Pauvreté : Un plan quinquennal en demi-teinte

Publié le 21/01/2013
France
 

Le plan pluriannuel contre la pauvreté présenté par M. Ayrault le 21 janvier  reprend les annonces faites à l’issue de la Conférence des 10 et 11 décembre derniers. Le Secours Catholique salue la volonté politique mais émet des réserves sur les moyens alloués.

Le Comité interministériel de lutte contre les exclusions (CILE) a officiellement adopté, le 21 janvier, le plan pluriannuel contre la pauvreté et pour l’inclusion sociale dans lequel se retrouvent détaillées les mesures annoncées par le Premier ministre (voir article) à l’issue de la Conférence des 10 et 11 décembre derniers.

Fruit d’un travail de concertation inédit avec l’ensemble des acteurs des politiques de solidarité, ce plan s’articule autour de trois grands axes de réforme : la réduction des inégalités, l’accompagnement vers l’insertion, la coordination de l’action sociale et la valorisation de ses acteurs.

« De bons jalons ont été posés, estime Bernard Schricke, directeur de l’action France et Europe au Secours Catholique, notamment le refus de stigmatiser et la volonté de faire participer les personnes vivant des situations de pauvreté à l’élaboration des politiques sociales, ou encore le suivi du plan par une personnalité telle que François Chérèque. »

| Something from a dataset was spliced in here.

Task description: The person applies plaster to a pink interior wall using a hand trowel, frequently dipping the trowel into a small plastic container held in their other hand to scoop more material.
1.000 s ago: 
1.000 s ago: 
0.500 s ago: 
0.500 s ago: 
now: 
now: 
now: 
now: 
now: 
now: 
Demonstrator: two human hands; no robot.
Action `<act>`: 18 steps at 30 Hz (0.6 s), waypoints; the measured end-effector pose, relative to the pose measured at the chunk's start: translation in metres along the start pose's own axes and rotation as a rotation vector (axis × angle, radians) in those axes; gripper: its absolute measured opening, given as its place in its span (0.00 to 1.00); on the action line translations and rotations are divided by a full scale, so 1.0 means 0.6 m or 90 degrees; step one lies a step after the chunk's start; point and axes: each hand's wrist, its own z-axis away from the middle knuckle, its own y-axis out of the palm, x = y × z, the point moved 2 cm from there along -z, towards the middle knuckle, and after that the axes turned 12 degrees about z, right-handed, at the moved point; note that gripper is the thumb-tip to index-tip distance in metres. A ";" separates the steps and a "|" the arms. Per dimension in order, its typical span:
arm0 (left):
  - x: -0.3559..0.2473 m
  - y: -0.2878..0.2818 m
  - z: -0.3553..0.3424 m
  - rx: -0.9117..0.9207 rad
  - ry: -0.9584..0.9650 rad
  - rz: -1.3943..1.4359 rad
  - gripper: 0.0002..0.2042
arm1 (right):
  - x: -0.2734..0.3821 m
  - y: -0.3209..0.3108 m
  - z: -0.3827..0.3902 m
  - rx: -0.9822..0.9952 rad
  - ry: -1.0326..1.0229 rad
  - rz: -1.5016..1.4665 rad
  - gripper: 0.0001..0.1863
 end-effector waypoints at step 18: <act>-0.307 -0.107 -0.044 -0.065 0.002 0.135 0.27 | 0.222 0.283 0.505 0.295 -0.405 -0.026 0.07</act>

Les mesures du plan s’inspirent des propositions faites par les associations lors des sept groupes de travail thématiques mis en place en septembre. Le Secours Catholique participait à cinq d’entre eux. François Soulage, président de l’association, pilotait celui chargé de l’inclusion bancaire et de la lutte contre le surendettement. Le plan quinquennal reprend intégralement les propositions de ce groupe.

Le Secours Catholique se félicite également de voir que tous les sujets importants ont été pris en compte. Mais l’association est déçue par le manque de moyens financiers pour mener ces réformes, notamment en matière de logement ou en ce qui concerne les minima sociaux, la hausse proposée étant de 10 % sur 5 ans, « soit moins de 10 euros par mois, ce qui ne changera pas grand-chose au quotidien des plus pauvres », regrette Bernard Thibaud, Secrétaire général du Secours Catholique.